> [What you need to do]
Transcribe the full listing exactly, and drop every picture.

/---

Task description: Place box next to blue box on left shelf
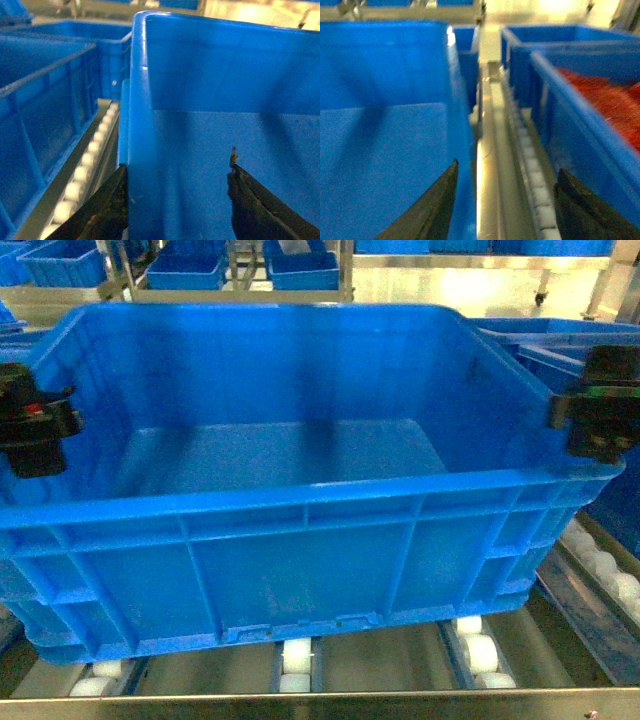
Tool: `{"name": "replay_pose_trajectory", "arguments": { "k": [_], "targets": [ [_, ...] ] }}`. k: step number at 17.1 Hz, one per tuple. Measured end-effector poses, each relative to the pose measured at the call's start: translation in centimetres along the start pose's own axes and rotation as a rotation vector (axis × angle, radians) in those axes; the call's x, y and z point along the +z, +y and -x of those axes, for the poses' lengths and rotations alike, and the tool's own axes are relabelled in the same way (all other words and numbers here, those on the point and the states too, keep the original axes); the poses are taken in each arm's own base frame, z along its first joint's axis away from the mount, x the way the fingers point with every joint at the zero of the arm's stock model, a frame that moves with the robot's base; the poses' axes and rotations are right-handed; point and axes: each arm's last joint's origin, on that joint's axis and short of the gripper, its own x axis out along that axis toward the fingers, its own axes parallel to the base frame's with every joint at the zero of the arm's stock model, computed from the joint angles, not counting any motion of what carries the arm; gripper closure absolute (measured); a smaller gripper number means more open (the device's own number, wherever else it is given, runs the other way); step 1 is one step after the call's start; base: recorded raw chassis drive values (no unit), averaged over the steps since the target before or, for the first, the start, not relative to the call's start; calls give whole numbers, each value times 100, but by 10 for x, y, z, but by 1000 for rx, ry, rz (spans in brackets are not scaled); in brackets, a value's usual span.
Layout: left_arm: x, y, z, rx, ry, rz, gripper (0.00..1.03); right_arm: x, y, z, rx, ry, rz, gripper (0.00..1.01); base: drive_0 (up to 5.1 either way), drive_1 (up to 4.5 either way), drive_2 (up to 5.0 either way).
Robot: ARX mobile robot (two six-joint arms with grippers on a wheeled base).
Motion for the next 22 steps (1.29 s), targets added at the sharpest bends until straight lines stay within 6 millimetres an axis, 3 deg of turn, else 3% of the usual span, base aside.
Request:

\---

> [Written response]
Task description: Place box next to blue box on left shelf
Tool: `{"name": "replay_pose_trajectory", "arguments": { "k": [_], "targets": [ [_, ...] ] }}`. k: step number at 17.1 Hz, one per tuple. Measured end-effector poses, each relative to the pose measured at the call's start: translation in centimetres along the start pose's own axes and rotation as a rotation vector (axis × angle, radians) in those axes; the call's x, y and z point along the +z, +y and -x of those axes, for the poses' lengths and rotations alike, and the tool's own axes are relabelled in the same way (all other words and numbers here, those on the point and the states too, keep the original axes); the poses are taken in each arm's own base frame, z along its first joint's axis away from the mount, x the way the fingers point with every joint at the zero of the arm's stock model, a frame that moves with the robot's base; the poses' axes and rotations are right-handed; point and axes: each arm's last joint's origin, on that joint's axis and short of the gripper, its own x axis out along that axis toward the fingers, its own axes parallel to the base frame's with every joint at the zero of the arm's stock model, computed from the joint angles, not counting any motion of what carries the arm; gripper closure absolute (measured); a smaller gripper number means more open (the device's own number, wherever else it is given, runs the other way); step 1 is one step after the call's start; base: recorded raw chassis drive values (no unit), averaged over the steps since the target before or, for the first, the start, not relative to the call's start; calls give whole numbers, each value times 100, but by 10 for x, y, z, but by 1000 for rx, ry, rz (spans in brackets are not scaled); in brackets, a value's usual span.
Layout: left_arm: x, y, z, rx, ry, rz, gripper (0.00..1.03); right_arm: x, y, z, rx, ry, rz, gripper (0.00..1.01); base: drive_0 (up to 5.1 either way), drive_1 (up to 4.5 either way), drive_2 (up to 5.0 either way).
Robot: ARX mobile robot (two six-joint arms with grippers on a wheeled base).
Motion for the next 22 steps (1.29 s), targets added at the sharpest bends until straight lines stay within 6 millimetres an axis, 3 deg of turn, else 3% of the usual span, base aside.
Request:

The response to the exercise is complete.